What needs to be done: Each line of the records below needs repeating exactly. Skip the pictures.

Extracted entries:

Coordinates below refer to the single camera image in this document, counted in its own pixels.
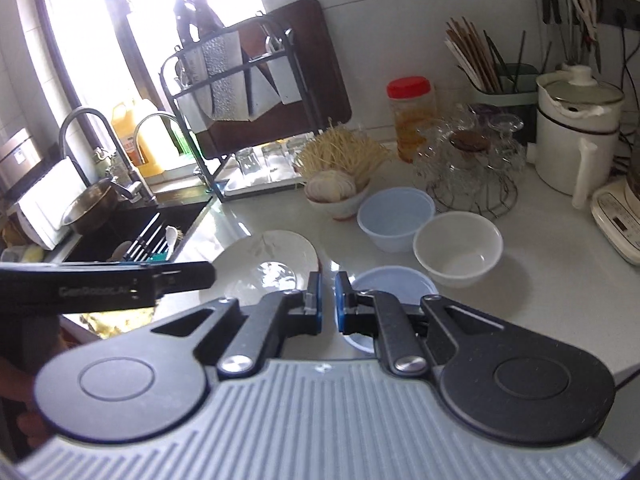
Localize small white garlic bowl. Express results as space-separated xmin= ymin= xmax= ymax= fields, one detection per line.
xmin=304 ymin=180 xmax=372 ymax=221

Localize green bottle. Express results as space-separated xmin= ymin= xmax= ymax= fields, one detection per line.
xmin=170 ymin=119 xmax=195 ymax=160

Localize set of upturned glass cups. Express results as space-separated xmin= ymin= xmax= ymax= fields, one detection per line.
xmin=414 ymin=110 xmax=527 ymax=206

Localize yellow detergent jug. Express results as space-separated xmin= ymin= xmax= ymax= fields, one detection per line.
xmin=111 ymin=99 xmax=177 ymax=178

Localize yellow dishcloth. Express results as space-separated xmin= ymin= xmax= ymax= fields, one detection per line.
xmin=80 ymin=306 xmax=157 ymax=337

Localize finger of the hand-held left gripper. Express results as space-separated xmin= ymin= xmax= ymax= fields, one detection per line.
xmin=144 ymin=261 xmax=217 ymax=307

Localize dark brown cutting board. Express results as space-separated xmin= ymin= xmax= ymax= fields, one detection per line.
xmin=196 ymin=0 xmax=352 ymax=160

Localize translucent blue plastic bowl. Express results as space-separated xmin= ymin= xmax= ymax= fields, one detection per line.
xmin=344 ymin=266 xmax=441 ymax=357
xmin=357 ymin=187 xmax=437 ymax=254

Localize wire cup rack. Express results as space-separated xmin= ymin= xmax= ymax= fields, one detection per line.
xmin=429 ymin=175 xmax=519 ymax=221

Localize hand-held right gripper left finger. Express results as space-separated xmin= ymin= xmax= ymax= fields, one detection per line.
xmin=145 ymin=271 xmax=323 ymax=380

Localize tall dark faucet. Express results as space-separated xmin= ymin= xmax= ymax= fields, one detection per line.
xmin=58 ymin=107 xmax=157 ymax=206

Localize white electric cooking pot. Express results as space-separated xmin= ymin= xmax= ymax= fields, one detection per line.
xmin=534 ymin=62 xmax=627 ymax=211

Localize person's left hand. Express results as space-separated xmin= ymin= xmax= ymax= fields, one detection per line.
xmin=0 ymin=360 xmax=51 ymax=456

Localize bundle of chopsticks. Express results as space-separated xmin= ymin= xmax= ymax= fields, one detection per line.
xmin=444 ymin=16 xmax=505 ymax=95

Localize black sink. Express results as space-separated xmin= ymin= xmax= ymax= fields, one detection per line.
xmin=59 ymin=195 xmax=217 ymax=266

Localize plain steel cleaver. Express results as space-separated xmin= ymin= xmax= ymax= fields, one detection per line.
xmin=172 ymin=0 xmax=211 ymax=111

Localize stainless steel bowl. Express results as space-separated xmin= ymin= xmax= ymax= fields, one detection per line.
xmin=61 ymin=180 xmax=127 ymax=236

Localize black power cable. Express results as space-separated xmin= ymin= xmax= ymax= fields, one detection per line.
xmin=617 ymin=25 xmax=640 ymax=171

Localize dark chopstick holder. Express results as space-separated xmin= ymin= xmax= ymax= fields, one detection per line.
xmin=472 ymin=62 xmax=542 ymax=111

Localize glass kettle on white base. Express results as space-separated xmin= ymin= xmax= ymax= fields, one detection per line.
xmin=590 ymin=157 xmax=640 ymax=267

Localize black dish rack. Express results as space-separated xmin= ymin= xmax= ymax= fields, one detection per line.
xmin=159 ymin=12 xmax=323 ymax=204

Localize stainless steel box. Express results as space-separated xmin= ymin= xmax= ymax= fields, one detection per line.
xmin=0 ymin=127 xmax=37 ymax=187

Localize chrome gooseneck faucet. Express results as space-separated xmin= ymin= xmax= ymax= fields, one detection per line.
xmin=131 ymin=112 xmax=222 ymax=196

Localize red-lidded plastic jar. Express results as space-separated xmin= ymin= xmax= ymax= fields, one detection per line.
xmin=386 ymin=76 xmax=439 ymax=163

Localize white plate faint leaf print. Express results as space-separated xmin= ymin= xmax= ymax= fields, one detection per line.
xmin=199 ymin=230 xmax=321 ymax=311

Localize black wall socket strip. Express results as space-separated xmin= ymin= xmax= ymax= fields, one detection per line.
xmin=595 ymin=0 xmax=640 ymax=28

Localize hanging kitchen utensils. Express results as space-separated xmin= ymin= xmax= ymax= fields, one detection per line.
xmin=537 ymin=0 xmax=607 ymax=73

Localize white ceramic bowl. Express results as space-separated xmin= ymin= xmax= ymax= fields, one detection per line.
xmin=413 ymin=211 xmax=504 ymax=289

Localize grey kitchen knife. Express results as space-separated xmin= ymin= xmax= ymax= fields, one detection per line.
xmin=240 ymin=45 xmax=273 ymax=121

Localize white folded towel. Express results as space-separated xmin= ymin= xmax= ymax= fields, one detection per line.
xmin=14 ymin=156 xmax=90 ymax=252

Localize garlic bulb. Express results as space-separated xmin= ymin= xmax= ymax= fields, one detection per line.
xmin=305 ymin=170 xmax=358 ymax=204

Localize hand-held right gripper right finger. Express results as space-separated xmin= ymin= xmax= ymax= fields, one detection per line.
xmin=334 ymin=271 xmax=511 ymax=377

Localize window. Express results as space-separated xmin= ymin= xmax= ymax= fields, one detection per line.
xmin=30 ymin=0 xmax=281 ymax=171

Final answer:
Coordinates below refer to the single camera image in this document, counted in its own pixels.
Localize small white garlic bowl. Express results as space-separated xmin= ymin= xmax= ymax= fields, one detection per line.
xmin=304 ymin=180 xmax=372 ymax=221

Localize green bottle. Express results as space-separated xmin= ymin= xmax= ymax= fields, one detection per line.
xmin=170 ymin=119 xmax=195 ymax=160

Localize set of upturned glass cups. Express results as space-separated xmin= ymin= xmax= ymax= fields, one detection per line.
xmin=414 ymin=110 xmax=527 ymax=206

Localize yellow detergent jug. Express results as space-separated xmin= ymin= xmax= ymax= fields, one detection per line.
xmin=111 ymin=99 xmax=177 ymax=178

Localize yellow dishcloth. Express results as space-separated xmin= ymin= xmax= ymax= fields, one detection per line.
xmin=80 ymin=306 xmax=157 ymax=337

Localize finger of the hand-held left gripper. Express results as space-separated xmin= ymin= xmax= ymax= fields, one detection per line.
xmin=144 ymin=261 xmax=217 ymax=307

Localize dark brown cutting board. Express results as space-separated xmin= ymin= xmax= ymax= fields, one detection per line.
xmin=196 ymin=0 xmax=352 ymax=160

Localize translucent blue plastic bowl. Express results as space-separated xmin= ymin= xmax= ymax= fields, one detection per line.
xmin=344 ymin=266 xmax=441 ymax=357
xmin=357 ymin=187 xmax=437 ymax=254

Localize wire cup rack. Express results as space-separated xmin= ymin= xmax= ymax= fields, one detection per line.
xmin=429 ymin=175 xmax=519 ymax=221

Localize hand-held right gripper left finger. Express results as space-separated xmin= ymin= xmax= ymax= fields, one detection per line.
xmin=145 ymin=271 xmax=323 ymax=380

Localize tall dark faucet. Express results as space-separated xmin= ymin= xmax= ymax= fields, one detection per line.
xmin=58 ymin=107 xmax=157 ymax=206

Localize white electric cooking pot. Express results as space-separated xmin= ymin= xmax= ymax= fields, one detection per line.
xmin=534 ymin=62 xmax=627 ymax=211

Localize person's left hand. Express results as space-separated xmin= ymin= xmax= ymax= fields, one detection per line.
xmin=0 ymin=360 xmax=51 ymax=456

Localize bundle of chopsticks. Express results as space-separated xmin= ymin= xmax= ymax= fields, one detection per line.
xmin=444 ymin=16 xmax=505 ymax=95

Localize black sink. Express results as space-separated xmin= ymin= xmax= ymax= fields, one detection per line.
xmin=59 ymin=195 xmax=217 ymax=266

Localize plain steel cleaver. Express results as space-separated xmin= ymin= xmax= ymax= fields, one detection per line.
xmin=172 ymin=0 xmax=211 ymax=111

Localize stainless steel bowl. Express results as space-separated xmin= ymin= xmax= ymax= fields, one detection per line.
xmin=61 ymin=180 xmax=127 ymax=236

Localize black power cable. Express results as space-separated xmin= ymin= xmax= ymax= fields, one detection per line.
xmin=617 ymin=25 xmax=640 ymax=171

Localize dark chopstick holder. Express results as space-separated xmin= ymin= xmax= ymax= fields, one detection per line.
xmin=472 ymin=62 xmax=542 ymax=111

Localize glass kettle on white base. Express results as space-separated xmin= ymin= xmax= ymax= fields, one detection per line.
xmin=590 ymin=157 xmax=640 ymax=267

Localize black dish rack. Express results as space-separated xmin= ymin= xmax= ymax= fields, one detection per line.
xmin=159 ymin=12 xmax=323 ymax=204

Localize stainless steel box. Express results as space-separated xmin= ymin= xmax= ymax= fields, one detection per line.
xmin=0 ymin=127 xmax=37 ymax=187

Localize chrome gooseneck faucet. Express results as space-separated xmin= ymin= xmax= ymax= fields, one detection per line.
xmin=131 ymin=112 xmax=222 ymax=196

Localize red-lidded plastic jar. Express results as space-separated xmin= ymin= xmax= ymax= fields, one detection per line.
xmin=386 ymin=76 xmax=439 ymax=163

Localize white plate faint leaf print. Express results as space-separated xmin= ymin= xmax= ymax= fields, one detection per line.
xmin=199 ymin=230 xmax=321 ymax=311

Localize black wall socket strip. Express results as space-separated xmin= ymin= xmax= ymax= fields, one detection per line.
xmin=595 ymin=0 xmax=640 ymax=28

Localize hanging kitchen utensils. Express results as space-separated xmin= ymin= xmax= ymax= fields, one detection per line.
xmin=537 ymin=0 xmax=607 ymax=73

Localize white ceramic bowl. Express results as space-separated xmin= ymin= xmax= ymax= fields, one detection per line.
xmin=413 ymin=211 xmax=504 ymax=289

Localize grey kitchen knife. Express results as space-separated xmin= ymin= xmax= ymax= fields, one detection per line.
xmin=240 ymin=45 xmax=273 ymax=121

Localize white folded towel. Express results as space-separated xmin= ymin= xmax= ymax= fields, one detection per line.
xmin=14 ymin=156 xmax=90 ymax=252

Localize garlic bulb. Express results as space-separated xmin= ymin= xmax= ymax= fields, one detection per line.
xmin=305 ymin=170 xmax=358 ymax=204

Localize hand-held right gripper right finger. Express results as space-separated xmin= ymin= xmax= ymax= fields, one detection per line.
xmin=334 ymin=271 xmax=511 ymax=377

Localize window. Express results as space-separated xmin= ymin= xmax= ymax= fields, one detection per line.
xmin=30 ymin=0 xmax=281 ymax=171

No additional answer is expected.